9. Senators GM Bryan Murray has acknowledged that that Senators are open for business when it comes to trades, which immediately starts the wheels churning -- who might the Senators be willing to move?
First off, recently improved play gives the Senators a much more favourable outlook for the playoffs, which makes it very difficult to move core pieces, yet there have been concerns about the Senators' financial situation this year, so whether they will be able to take on money remains to be seen.
But, looking through the roster, there are some players that might hold some appeal to other teams if the Senators are dealing for more immediate help. Defencemen Patrick Wiercioch has played twice since December 18 and is under contract for two more years, at a $2-million cap hit.
LW Colin Greening, a big winger who has nine points in 46 games, has a contract extension kicking in next season at $2.65-million per, which is more than is warranted by his production.
Pending restricted free agents, LW Cory Conacher and D Eric Gryba, as well as any number of prospects could also have some appeal. Do any of those assets bring a significant upgrade in return?
FIRST NHL GAMES
Justin Florek, RW, Boston - A fifth-round pick in 2010, out of Northern Michigan University, the 6-foor-4 winger has 53 points in 114 AHL games since he turned pro. He scored a goal in his third NHL game, at Los Angeles, and was a useful contributor on the fourth line while Shawn Thornton finished serving his suspension.
Karl Stollery, D, Colorado - The 26-year-old rookie was an undrafted free agent out of Merrimack college, and has put up 53 points in 111 AHL games. He's on the small side, but Stollery managed to get the call ahead of Stefan Elliott or Matt Hunwick for one game before returning to the AHL.
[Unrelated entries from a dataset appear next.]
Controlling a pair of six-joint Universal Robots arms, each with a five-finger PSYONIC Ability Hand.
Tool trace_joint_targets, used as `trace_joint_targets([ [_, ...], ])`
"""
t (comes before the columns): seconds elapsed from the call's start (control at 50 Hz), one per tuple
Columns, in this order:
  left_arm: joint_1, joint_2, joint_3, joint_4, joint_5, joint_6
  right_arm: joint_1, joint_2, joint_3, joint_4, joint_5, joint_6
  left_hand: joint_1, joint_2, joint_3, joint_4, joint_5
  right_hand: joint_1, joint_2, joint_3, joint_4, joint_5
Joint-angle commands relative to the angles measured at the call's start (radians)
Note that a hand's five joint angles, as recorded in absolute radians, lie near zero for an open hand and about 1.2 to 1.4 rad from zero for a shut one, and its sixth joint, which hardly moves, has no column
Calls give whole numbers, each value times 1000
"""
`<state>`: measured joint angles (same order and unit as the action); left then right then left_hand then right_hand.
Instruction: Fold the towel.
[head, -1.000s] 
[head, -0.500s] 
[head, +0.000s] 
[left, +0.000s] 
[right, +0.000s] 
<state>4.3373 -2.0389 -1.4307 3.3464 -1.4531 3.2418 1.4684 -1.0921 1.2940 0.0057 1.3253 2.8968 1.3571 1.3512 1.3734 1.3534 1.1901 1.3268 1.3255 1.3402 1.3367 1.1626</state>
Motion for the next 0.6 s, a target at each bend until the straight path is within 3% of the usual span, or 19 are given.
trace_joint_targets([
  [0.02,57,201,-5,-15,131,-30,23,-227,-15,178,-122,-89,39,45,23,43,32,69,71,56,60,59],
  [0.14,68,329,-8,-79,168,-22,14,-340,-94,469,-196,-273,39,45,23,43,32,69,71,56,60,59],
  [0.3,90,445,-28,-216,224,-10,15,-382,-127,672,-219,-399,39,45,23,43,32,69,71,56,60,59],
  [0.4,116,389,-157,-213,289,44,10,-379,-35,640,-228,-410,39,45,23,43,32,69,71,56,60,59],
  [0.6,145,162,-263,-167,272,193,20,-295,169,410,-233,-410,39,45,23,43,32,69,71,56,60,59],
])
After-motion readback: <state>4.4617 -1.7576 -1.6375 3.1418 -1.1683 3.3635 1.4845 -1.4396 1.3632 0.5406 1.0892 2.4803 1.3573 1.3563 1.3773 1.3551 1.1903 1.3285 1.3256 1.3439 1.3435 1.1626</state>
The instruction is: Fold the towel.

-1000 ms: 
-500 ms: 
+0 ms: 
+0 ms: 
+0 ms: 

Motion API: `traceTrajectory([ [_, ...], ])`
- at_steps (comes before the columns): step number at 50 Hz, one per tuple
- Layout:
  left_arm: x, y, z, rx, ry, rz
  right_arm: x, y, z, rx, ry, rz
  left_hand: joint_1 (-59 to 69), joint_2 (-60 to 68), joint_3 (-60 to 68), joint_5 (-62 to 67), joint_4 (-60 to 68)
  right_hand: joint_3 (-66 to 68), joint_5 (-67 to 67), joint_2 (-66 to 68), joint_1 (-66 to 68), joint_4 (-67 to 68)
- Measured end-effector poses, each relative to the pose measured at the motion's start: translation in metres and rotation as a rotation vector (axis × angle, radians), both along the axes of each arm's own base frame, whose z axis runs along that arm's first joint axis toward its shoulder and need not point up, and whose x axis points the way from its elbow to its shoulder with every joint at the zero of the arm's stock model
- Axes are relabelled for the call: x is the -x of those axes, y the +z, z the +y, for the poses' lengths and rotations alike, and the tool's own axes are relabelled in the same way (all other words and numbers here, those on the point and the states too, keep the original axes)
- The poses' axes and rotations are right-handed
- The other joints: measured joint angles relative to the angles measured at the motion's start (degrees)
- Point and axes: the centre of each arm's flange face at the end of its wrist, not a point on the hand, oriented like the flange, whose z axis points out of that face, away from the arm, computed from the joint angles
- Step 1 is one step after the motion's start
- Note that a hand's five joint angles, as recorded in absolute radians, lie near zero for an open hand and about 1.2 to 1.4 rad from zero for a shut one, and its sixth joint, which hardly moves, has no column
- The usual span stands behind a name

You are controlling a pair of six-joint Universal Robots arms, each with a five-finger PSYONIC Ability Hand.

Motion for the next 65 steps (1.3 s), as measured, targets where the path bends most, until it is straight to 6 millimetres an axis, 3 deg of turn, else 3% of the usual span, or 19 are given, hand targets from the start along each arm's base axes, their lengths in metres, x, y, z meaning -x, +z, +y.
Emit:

Alexey Marchenko, D, Detroit - Taken in the seventh round, out of CSKA Moscow, in 2011, Marchenko is off to a solid start in North America this year, scoring 16 points and posting a plus-15 rating in 33 AHL games. With injuries hitting the Red Wings all over, Marchenko has filled in for one game and the 22-year-old with good size figures to remain on the prospect radar if needed.
Brad Hunt, D, Edmonton - Desperate for change on the blueline, the Oilers gave 25-year-old Hunt his shot. An undersized, undrafted defenceman out of Bemidji State University, Hunt had 55 points in 109 AHL games to earn a look, but was dominated, in terms of puck possession, during his three-game audition.
Conor Allen, D, N.Y. Rangers - An undrafted free agent signed out of UMass-Amherst, Allen has 14 points and a minus-11 rating in 33 AHL games since he was signed last spring. He got into three games with the Blueshirts, and was decent enough to figure that the 23-year-old could get recalled again in the event of injuries.
Eriah Hayes, RW, San Jose - A 25-year-old, 6-foot-4 winger who was signed out of Minnesota State-Mankato last spring, Hayes had a modest 12 points and minus-5 rating in 36 AHL games before the injury-riddled Sharks gave him a call. Hayes hasn't play a lot in four games, but he's mostly held his own in that limited role.